* _WORK ORDER_
For the data below, transcribe the part that opens with the line containing "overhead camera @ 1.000" and closes with the line containing "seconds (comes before", exactly and with no pictures.

%%

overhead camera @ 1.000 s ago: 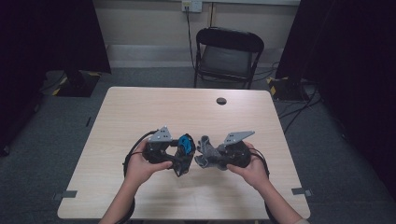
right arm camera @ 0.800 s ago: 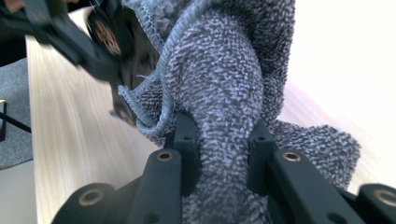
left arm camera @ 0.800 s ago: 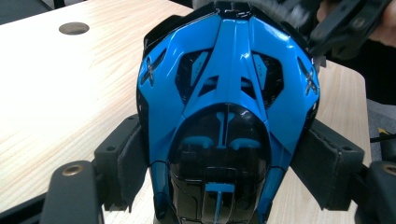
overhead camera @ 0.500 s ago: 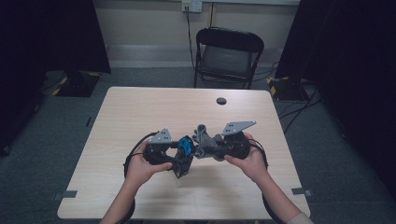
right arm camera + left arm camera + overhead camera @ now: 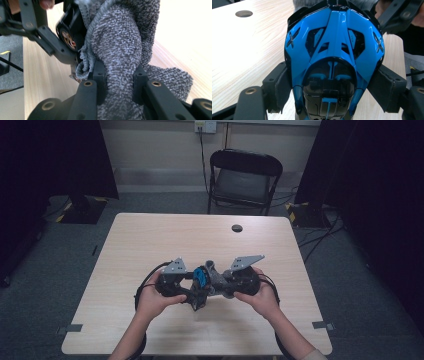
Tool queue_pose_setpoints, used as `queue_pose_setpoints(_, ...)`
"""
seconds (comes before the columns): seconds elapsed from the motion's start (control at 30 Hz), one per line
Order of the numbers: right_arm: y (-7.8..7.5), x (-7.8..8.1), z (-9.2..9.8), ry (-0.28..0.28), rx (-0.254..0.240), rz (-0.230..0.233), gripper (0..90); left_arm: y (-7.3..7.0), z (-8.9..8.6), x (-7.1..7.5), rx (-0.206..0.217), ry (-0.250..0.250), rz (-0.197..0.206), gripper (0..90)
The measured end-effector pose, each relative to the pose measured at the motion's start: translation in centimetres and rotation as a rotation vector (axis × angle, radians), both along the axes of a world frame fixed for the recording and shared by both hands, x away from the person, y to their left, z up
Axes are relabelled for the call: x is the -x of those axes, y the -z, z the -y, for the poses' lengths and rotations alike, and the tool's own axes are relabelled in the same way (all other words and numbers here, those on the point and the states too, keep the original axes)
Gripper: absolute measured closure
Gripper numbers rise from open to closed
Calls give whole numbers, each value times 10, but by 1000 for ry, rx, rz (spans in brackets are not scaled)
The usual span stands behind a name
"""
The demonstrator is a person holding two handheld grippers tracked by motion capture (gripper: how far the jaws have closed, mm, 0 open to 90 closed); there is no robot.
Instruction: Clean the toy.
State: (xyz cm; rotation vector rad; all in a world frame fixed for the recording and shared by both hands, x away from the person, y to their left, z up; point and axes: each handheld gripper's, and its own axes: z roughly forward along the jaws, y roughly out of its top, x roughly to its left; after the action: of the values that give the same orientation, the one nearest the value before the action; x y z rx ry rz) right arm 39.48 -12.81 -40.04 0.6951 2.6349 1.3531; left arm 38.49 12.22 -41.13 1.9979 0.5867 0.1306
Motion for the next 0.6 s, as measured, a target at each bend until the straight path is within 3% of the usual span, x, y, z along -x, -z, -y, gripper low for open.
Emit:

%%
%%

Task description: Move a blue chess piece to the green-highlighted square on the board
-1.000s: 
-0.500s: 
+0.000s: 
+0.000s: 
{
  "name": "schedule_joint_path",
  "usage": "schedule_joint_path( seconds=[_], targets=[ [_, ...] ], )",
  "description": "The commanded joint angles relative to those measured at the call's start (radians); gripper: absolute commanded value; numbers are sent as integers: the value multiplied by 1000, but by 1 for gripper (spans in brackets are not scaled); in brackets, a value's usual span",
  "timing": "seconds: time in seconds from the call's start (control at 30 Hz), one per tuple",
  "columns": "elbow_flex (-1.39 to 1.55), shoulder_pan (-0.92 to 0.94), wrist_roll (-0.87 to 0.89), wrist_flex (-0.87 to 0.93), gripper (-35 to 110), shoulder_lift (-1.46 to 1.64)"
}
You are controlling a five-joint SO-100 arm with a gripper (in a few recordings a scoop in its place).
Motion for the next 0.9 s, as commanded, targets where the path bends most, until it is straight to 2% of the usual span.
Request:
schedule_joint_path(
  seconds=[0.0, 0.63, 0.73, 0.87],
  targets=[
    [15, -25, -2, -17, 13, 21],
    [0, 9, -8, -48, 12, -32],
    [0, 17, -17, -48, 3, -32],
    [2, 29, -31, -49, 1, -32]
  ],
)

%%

* _OUTPUT BELOW_
overhead camera @ 1.000 s ago: 
right arm camera @ 0.800 s ago: 
left arm camera @ 0.800 s ago: 
overhead camera @ 0.500 s ago: 
right arm camera + left arm camera + overhead camera @ now: 
Tool queue_pose_setpoints, used as `queue_pose_setpoints(_, ...)`
"""
seconds (comes before the columns): seconds elapsed from the motion's start (control at 30 Hz), one per line

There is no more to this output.